Entries taken from a collection
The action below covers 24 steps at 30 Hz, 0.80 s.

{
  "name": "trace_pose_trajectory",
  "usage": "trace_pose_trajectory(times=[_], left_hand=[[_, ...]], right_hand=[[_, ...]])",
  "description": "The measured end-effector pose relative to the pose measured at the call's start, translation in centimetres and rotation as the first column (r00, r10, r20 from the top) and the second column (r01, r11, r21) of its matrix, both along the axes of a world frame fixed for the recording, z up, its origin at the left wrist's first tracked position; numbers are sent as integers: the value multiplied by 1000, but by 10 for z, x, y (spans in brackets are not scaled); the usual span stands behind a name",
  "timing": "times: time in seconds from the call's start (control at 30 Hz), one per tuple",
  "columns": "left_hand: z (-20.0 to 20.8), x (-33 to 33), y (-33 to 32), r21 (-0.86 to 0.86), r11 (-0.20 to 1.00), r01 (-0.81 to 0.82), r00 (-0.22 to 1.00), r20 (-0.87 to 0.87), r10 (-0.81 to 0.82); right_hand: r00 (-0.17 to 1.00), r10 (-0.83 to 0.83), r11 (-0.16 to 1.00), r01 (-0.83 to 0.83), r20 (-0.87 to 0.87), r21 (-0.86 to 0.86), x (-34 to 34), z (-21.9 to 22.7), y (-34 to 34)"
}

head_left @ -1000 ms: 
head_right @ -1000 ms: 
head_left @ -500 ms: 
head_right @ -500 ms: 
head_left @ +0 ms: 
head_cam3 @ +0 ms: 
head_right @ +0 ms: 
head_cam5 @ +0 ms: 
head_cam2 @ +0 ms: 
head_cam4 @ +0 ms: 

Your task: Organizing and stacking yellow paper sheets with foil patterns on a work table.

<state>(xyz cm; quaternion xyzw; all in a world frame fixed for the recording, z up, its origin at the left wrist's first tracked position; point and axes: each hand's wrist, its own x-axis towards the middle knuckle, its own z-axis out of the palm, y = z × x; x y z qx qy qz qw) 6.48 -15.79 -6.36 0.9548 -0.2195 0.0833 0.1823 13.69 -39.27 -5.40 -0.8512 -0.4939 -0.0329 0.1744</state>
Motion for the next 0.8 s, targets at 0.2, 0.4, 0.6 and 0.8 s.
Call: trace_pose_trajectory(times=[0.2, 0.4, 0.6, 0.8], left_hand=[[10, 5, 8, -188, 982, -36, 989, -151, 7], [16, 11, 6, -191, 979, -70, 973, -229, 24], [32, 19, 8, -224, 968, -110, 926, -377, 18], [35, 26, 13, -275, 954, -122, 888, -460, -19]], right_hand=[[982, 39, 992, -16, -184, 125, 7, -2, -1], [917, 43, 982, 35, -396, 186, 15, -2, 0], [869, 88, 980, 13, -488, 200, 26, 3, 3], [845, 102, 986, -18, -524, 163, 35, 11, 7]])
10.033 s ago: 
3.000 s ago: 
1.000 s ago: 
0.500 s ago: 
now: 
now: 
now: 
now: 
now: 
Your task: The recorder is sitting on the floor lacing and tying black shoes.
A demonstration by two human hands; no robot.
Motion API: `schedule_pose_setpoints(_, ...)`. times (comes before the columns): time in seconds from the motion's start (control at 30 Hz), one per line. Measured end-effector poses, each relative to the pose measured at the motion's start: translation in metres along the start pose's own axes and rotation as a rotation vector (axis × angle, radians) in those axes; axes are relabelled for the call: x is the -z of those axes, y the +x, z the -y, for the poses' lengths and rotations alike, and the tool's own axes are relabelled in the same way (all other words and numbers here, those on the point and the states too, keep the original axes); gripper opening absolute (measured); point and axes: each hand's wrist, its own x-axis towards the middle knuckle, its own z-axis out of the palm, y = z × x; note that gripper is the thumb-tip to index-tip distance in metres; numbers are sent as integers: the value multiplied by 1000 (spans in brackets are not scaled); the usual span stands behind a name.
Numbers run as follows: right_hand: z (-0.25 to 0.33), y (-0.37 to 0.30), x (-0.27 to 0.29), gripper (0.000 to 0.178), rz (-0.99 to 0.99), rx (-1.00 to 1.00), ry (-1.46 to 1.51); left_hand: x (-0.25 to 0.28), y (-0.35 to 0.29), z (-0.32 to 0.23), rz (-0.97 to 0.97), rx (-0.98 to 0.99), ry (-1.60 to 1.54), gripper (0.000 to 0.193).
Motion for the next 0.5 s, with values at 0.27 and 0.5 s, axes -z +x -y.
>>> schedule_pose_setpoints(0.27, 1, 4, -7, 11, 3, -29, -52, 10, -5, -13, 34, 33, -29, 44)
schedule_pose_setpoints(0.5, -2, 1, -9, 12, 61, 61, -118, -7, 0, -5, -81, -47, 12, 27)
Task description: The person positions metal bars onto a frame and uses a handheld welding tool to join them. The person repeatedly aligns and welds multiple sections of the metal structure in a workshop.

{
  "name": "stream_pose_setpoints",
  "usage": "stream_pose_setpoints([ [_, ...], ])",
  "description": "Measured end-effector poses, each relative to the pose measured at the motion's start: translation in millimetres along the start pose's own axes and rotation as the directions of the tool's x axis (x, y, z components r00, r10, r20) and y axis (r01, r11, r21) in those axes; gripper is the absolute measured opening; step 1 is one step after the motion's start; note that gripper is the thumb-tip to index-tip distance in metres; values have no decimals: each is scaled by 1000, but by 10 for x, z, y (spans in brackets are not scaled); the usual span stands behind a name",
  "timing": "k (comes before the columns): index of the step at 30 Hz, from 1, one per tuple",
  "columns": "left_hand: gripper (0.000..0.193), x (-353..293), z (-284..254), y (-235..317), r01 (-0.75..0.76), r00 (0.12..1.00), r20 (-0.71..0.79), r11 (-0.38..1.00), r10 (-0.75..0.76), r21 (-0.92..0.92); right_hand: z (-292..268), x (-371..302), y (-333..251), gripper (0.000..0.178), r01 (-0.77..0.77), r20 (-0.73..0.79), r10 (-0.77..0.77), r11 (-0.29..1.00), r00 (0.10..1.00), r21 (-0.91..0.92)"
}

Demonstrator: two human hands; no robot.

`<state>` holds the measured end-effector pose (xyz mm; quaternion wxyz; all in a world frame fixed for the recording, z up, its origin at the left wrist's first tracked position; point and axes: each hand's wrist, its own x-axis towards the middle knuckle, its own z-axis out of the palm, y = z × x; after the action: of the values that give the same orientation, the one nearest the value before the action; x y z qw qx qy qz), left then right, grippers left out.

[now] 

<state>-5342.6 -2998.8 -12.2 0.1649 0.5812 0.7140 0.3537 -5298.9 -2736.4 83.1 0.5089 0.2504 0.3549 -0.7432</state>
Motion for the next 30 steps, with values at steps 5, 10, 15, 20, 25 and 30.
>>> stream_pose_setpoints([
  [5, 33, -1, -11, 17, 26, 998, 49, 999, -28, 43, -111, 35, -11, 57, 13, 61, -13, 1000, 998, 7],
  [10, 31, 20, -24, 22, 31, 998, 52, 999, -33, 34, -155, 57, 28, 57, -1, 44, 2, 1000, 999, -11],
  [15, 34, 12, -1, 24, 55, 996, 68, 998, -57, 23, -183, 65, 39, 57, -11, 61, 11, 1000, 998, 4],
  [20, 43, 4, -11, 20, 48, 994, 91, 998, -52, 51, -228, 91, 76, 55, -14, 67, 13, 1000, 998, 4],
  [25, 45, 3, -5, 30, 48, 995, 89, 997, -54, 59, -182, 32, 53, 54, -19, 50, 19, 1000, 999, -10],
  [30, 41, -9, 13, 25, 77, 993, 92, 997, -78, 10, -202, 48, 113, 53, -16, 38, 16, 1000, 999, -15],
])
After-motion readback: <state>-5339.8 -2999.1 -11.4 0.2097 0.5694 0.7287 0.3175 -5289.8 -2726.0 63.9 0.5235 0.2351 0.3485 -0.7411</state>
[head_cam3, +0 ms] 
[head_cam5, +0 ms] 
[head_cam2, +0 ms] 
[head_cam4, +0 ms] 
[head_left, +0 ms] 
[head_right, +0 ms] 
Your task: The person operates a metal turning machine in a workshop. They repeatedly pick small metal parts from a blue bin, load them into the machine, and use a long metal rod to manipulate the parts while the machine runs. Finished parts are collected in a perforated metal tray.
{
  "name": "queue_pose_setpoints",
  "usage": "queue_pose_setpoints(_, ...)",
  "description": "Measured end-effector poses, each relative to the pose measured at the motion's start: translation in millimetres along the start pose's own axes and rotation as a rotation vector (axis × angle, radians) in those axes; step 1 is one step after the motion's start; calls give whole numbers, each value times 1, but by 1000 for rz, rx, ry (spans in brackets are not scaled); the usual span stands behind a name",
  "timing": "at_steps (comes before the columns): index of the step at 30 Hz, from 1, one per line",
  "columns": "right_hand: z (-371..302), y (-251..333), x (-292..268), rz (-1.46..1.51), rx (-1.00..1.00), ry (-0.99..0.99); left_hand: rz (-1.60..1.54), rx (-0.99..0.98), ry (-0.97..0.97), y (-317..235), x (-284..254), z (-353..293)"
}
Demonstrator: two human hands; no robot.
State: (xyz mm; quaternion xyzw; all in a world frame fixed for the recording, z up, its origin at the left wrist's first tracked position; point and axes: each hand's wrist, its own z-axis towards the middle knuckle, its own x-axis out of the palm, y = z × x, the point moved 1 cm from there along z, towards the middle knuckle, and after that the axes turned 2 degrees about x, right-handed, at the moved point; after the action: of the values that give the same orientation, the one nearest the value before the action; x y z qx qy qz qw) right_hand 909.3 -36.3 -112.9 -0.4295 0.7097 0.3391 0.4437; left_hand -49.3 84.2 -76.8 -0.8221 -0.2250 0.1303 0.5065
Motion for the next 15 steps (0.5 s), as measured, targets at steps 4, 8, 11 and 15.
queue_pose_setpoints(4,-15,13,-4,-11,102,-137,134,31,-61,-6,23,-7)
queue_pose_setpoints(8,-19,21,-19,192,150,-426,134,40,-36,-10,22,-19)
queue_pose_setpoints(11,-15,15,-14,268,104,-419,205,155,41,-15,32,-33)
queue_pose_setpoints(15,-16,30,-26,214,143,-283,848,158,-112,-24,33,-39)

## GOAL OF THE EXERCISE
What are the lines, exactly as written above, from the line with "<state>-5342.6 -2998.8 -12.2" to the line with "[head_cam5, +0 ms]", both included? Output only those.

## SOLUTION TO THE EXERCISE
<state>-5342.6 -2998.8 -12.2 0.1649 0.5812 0.7140 0.3537 -5298.9 -2736.4 83.1 0.5089 0.2504 0.3549 -0.7432</state>
Motion for the next 30 steps, with values at steps 5, 10, 15, 20, 25 and 30.
>>> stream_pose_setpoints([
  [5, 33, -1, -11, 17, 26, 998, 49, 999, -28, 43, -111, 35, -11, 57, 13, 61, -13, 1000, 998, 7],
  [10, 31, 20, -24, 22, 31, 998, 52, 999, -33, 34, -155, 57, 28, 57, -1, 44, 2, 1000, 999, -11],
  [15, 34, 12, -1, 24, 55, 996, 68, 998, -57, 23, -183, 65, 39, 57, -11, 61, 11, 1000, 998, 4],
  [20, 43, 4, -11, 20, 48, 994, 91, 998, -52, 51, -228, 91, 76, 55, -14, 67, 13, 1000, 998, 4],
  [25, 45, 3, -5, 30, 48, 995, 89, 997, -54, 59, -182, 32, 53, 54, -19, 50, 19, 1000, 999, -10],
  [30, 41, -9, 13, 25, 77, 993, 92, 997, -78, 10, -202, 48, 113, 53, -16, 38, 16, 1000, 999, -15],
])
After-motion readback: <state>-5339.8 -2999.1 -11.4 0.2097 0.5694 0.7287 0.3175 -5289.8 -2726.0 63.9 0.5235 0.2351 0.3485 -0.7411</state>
[head_cam3, +0 ms] 
[head_cam5, +0 ms] 

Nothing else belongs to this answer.